→ **ASSIGNMENT**
With the pictures removed, please write out every line below exactly as given.

→ **DATASET EXTRACT**
◇ ◇ ◇ ◇ ◇

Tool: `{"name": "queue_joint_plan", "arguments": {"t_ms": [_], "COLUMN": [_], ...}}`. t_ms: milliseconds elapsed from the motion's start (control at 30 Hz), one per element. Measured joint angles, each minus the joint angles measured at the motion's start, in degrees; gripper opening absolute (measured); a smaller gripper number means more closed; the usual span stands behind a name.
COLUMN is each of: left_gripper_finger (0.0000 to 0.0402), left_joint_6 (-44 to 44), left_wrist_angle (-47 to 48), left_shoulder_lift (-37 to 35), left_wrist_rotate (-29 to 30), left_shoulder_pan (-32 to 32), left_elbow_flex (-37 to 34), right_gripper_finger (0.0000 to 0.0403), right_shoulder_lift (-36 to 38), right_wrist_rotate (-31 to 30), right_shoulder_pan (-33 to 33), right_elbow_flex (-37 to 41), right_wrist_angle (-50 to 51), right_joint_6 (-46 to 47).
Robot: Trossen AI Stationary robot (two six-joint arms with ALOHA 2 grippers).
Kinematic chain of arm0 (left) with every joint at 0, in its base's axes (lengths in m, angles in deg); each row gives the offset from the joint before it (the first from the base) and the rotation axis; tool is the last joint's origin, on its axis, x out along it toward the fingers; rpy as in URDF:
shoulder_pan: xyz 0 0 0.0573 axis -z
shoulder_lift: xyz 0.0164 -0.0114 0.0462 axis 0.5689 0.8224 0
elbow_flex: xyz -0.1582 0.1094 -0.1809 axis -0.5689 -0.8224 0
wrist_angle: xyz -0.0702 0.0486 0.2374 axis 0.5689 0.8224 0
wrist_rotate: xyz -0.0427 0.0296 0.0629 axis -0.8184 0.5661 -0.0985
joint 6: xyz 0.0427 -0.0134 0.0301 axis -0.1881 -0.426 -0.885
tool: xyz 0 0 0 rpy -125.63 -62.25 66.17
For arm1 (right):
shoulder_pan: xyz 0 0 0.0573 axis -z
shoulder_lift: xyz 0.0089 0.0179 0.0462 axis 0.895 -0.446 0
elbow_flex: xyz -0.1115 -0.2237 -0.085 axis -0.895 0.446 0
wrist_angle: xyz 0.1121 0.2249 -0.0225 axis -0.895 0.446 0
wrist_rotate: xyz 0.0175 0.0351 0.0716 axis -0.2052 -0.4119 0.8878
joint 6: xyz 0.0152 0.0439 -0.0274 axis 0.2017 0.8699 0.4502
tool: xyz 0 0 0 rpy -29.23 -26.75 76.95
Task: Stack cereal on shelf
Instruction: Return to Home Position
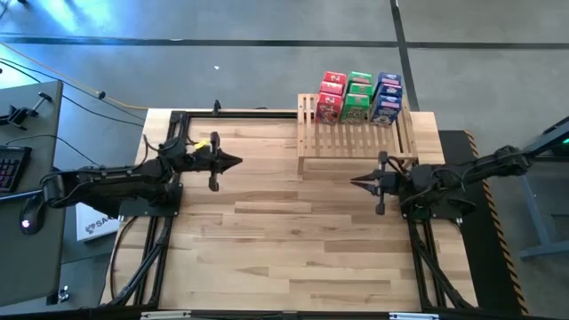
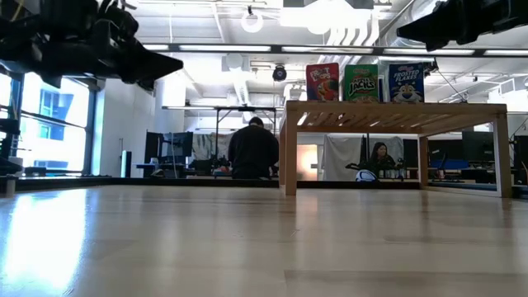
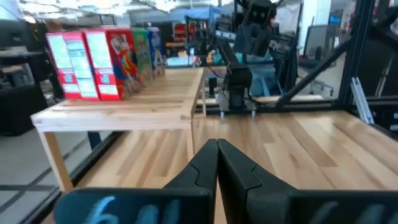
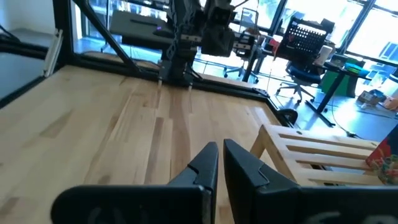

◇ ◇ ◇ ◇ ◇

→ **ANSWER**
Tool: `{"name": "queue_joint_plan", "arguments": {"t_ms": [_], "COLUMN": [_], ...}}`. t_ms: milliseconds elapsed from the motion's start (control at 30 Hz), one per element. Measured joint angles, each minus the joint angles measured at the motion's start, in degrees; gripper opening absolute (measured); a smaller gripper number means more closed; the usual span stands behind a name.
COLUMN is each of: left_gripper_finger (0.0000 to 0.0402), left_joint_6 (-44 to 44), left_wrist_angle (-47 to 48), left_shoulder_lift (-37 to 35), left_wrist_rotate (-29 to 30), left_shoulder_pan (-32 to 32), left_elbow_flex (-37 to 34), right_gripper_finger (0.0000 to 0.0403), right_shoulder_lift (-36 to 38), right_wrist_rotate (-31 to 30), right_shoulder_pan (-33 to 33), right_elbow_flex (-37 to 41), right_wrist_angle (-50 to 51), right_joint_6 (-46 to 47).
Robot: Trossen AI Stationary robot (two six-joint arms with ALOHA 2 grippers).
Kinematic chain of arm0 (left) with every joint at 0, in its base's axes (lengths in m, angles in deg); each row gives the offset from the joint before it (the first from the base) and the rotation axis; tool is the last joint's origin, on its axis, x out along it toward the fingers; rpy as in URDF:
shoulder_pan: xyz 0 0 0.0573 axis -z
shoulder_lift: xyz 0.0164 -0.0114 0.0462 axis 0.5689 0.8224 0
elbow_flex: xyz -0.1582 0.1094 -0.1809 axis -0.5689 -0.8224 0
wrist_angle: xyz -0.0702 0.0486 0.2374 axis 0.5689 0.8224 0
wrist_rotate: xyz -0.0427 0.0296 0.0629 axis -0.8184 0.5661 -0.0985
joint 6: xyz 0.0427 -0.0134 0.0301 axis -0.1881 -0.426 -0.885
tool: xyz 0 0 0 rpy -125.63 -62.25 66.17
For arm1 (right):
shoulder_pan: xyz 0 0 0.0573 axis -z
shoulder_lift: xyz 0.0089 0.0179 0.0462 axis 0.895 -0.446 0
elbow_flex: xyz -0.1115 -0.2237 -0.085 axis -0.895 0.446 0
wrist_angle: xyz 0.1121 0.2249 -0.0225 axis -0.895 0.446 0
wrist_rotate: xyz 0.0175 0.0351 0.0716 axis -0.2052 -0.4119 0.8878
joint 6: xyz 0.0152 0.0439 -0.0274 axis 0.2017 0.8699 0.4502
tool: xyz 0 0 0 rpy -29.23 -26.75 76.95
Task: Stack cereal on shelf
Instruction: Return to Home Position

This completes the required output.